== Exercise instructions ==
From the line containing "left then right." to the end of the listing, copy each line exactly and leave out all others.

Collected data section start

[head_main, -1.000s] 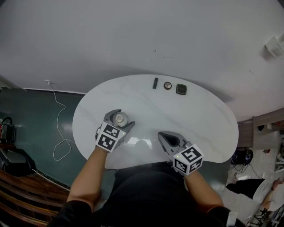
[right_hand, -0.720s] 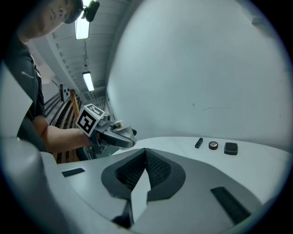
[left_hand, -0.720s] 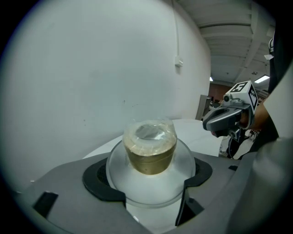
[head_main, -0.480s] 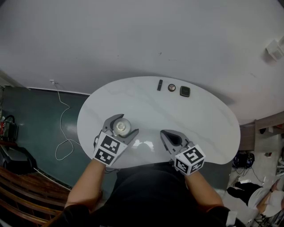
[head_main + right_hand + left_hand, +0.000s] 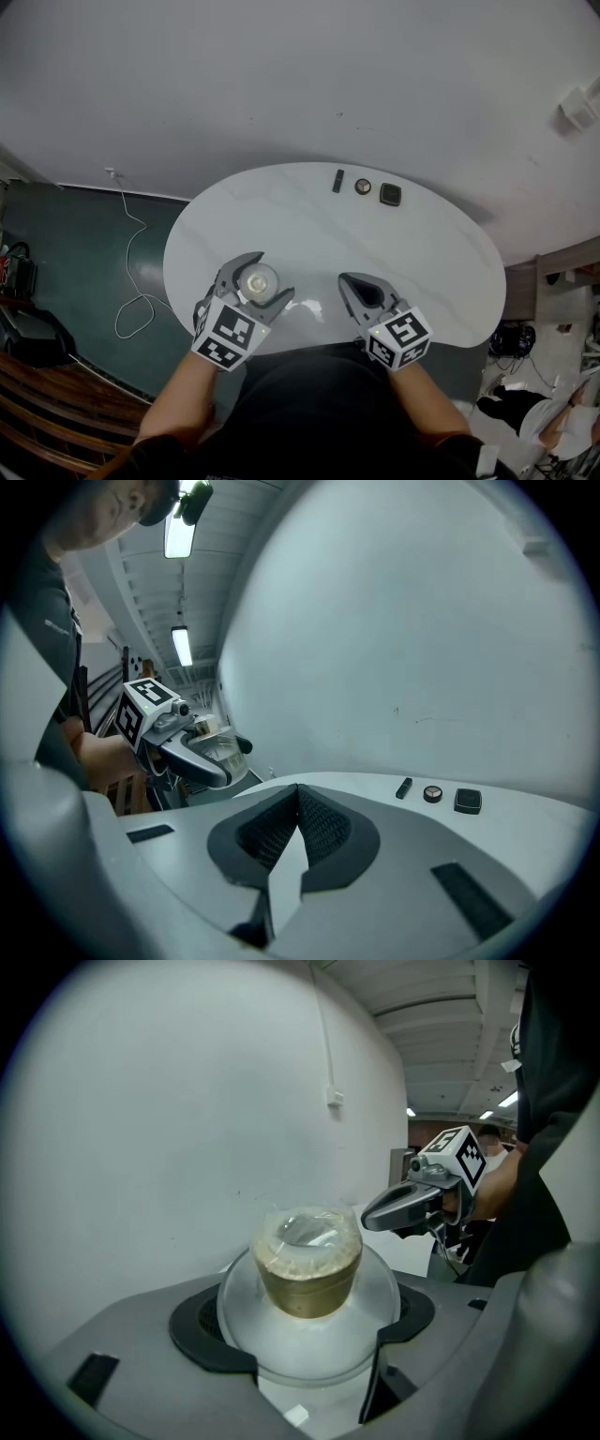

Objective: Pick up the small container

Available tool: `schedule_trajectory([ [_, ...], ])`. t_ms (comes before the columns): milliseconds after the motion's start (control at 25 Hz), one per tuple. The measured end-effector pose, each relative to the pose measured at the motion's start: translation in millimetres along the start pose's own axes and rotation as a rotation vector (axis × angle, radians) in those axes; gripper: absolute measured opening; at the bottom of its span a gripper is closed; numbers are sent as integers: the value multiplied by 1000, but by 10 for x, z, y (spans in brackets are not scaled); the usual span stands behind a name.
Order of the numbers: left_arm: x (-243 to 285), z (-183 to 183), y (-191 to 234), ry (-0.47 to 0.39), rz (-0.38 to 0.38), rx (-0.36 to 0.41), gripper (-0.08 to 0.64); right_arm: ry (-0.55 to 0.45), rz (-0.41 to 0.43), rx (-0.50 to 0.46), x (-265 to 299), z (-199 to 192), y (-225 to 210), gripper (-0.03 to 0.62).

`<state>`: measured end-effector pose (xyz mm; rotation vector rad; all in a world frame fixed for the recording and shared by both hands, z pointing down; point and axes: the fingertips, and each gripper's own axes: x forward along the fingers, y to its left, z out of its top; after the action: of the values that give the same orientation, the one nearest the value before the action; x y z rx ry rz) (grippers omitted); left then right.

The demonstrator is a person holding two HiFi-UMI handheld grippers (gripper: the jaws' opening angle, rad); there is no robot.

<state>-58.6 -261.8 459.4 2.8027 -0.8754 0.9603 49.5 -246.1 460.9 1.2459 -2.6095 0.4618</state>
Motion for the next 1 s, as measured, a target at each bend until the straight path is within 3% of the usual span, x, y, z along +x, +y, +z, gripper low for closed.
schedule_trajectory([
  [1000, 17, 65, -94, -12, -36, 15, 350, 20, 11, -48, 36, 34, 46, -5],
])
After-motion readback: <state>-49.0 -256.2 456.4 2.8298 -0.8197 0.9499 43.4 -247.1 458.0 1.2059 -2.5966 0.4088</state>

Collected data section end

== Output of the task ==
`<state>`: measured end-effector pose (xyz mm; rotation vector rad; all in a world frame fixed for the recording and shared by both hands, z pointing down; point and axes: the fingertips, and each gripper's own axes: x forward along the fingers, y to its left, z out of its top; after the action: of the values that give the same orientation, the one nearest the value before the action; x y z rx ry rz) (grippers omitted); left then right.

The demonstrator is a person holding two HiFi-UMI handheld grippers (gripper: the jaws' opening angle, rad); there is no robot.

<state>-58.6 -261.8 459.4 2.8027 -0.8754 0.9603 49.5 -246.1 460.9 1.2459 -2.6095 0.4618</state>
Motion for the next 1 s, as measured, a target at each bend until the straight path is within 3% of the usual span, x, y, z along +x, +y, +z, gripper low for closed.
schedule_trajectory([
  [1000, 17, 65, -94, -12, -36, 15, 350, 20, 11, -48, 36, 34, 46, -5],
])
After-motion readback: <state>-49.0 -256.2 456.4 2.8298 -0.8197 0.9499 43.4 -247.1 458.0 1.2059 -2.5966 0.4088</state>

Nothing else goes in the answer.